The state, in its desire to make its pursuit legible, overlooked that it was dealing with a web of relationships. In its goal to produce and extract one thing, it not only overlooked the complex and interrelated system of plant, animal and fungal life that produces timber - it actively killed most of that system off. In their attempt to impose legibility the government decimated the local flora and fauna. And they didn’t want to learn to understand the local flora so as to work with it in it’s local context. That would require adaptation to local conditions everywhere. Too much work, too much variability. Instead they attempted to transform the multitudinous floras and faunas across their land into a single system which they could understand and control from afar.
I find the concept of legibility helpful in describing why centralized systems often produce such poor results in local contexts. Think about communism in Russia and China, and how they prioritized killing off local customs and cultures to increase the dominance of the centralized state. They saw it as a prerequisite for command and control. The corrective of this issue is also one of the reasons the United States is the most prosperous large country in history. We started with decentralized power by design. We allowed more decisions to be made in local contexts than most other nations, hence allowing them to be adaptive, relevant and more efficient. This served us well for centuries, but money and power are now centralizing in DC at a faster and faster rate. As the federal government continues to usurp strength and power from cities and states, don’t be surprised if the cost is a declining local vitality, culture, and diversity.

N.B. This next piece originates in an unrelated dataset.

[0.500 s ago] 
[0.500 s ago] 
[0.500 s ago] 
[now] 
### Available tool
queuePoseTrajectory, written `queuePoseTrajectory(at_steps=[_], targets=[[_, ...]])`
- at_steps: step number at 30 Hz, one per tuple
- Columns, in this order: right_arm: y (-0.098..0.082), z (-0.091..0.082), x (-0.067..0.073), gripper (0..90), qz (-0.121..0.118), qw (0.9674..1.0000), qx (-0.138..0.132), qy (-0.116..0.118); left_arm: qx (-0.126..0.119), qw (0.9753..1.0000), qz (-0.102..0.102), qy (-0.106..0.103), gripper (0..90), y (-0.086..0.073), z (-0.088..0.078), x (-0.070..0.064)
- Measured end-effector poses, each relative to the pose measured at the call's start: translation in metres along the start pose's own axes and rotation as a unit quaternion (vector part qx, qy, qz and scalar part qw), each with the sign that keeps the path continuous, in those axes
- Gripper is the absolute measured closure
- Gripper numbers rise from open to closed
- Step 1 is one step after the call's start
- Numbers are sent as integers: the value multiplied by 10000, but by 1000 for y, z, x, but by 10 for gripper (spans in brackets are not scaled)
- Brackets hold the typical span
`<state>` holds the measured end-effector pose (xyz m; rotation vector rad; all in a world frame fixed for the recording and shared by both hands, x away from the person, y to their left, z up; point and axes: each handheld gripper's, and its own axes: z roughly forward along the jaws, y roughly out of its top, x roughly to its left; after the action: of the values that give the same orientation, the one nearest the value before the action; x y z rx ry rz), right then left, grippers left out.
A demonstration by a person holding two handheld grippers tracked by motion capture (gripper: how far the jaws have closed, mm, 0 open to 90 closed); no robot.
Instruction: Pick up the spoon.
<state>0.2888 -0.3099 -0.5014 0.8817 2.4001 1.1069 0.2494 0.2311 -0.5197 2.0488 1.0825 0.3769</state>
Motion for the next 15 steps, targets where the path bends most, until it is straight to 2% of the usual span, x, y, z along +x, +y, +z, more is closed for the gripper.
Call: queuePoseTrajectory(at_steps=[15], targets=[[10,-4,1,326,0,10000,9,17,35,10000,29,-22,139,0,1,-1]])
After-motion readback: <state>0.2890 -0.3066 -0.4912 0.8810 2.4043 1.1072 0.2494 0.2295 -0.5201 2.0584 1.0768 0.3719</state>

Matt Harder runs the public engagement firm Civic Trust, where he helps cities strengthen their civic environment by helping residents, civic organizations, and local government work together to create public projects. Follow him on Twitter.
Recently I've been reading resources surrounding Permaculture (and was excited to see a blogpost of yours talking in that vein!). Obviously the specific example of forest management ties into Permaculture. One thing I'm trying to figure out is how you justify any change whatsoever in that framework. Wouldn't any change be a deviation from a complex web of inter-relations? And wouldn't any sort of technique (in a broad Ellul-like conception) be a human imposition on a grander system?
How do we see technology and the process of making culture from nature in the broad sense of things? And - to get back to the point of this particular post - isn't the sort of "legibility" imposed by a state or human actor a necessary tendency in any human conceptualization, in the sense that in order to understand any "signal" we must separate it out from what we at first deem "noise", even though the "noise" itself is really just a greater "signal" which we haven't fathomed yet?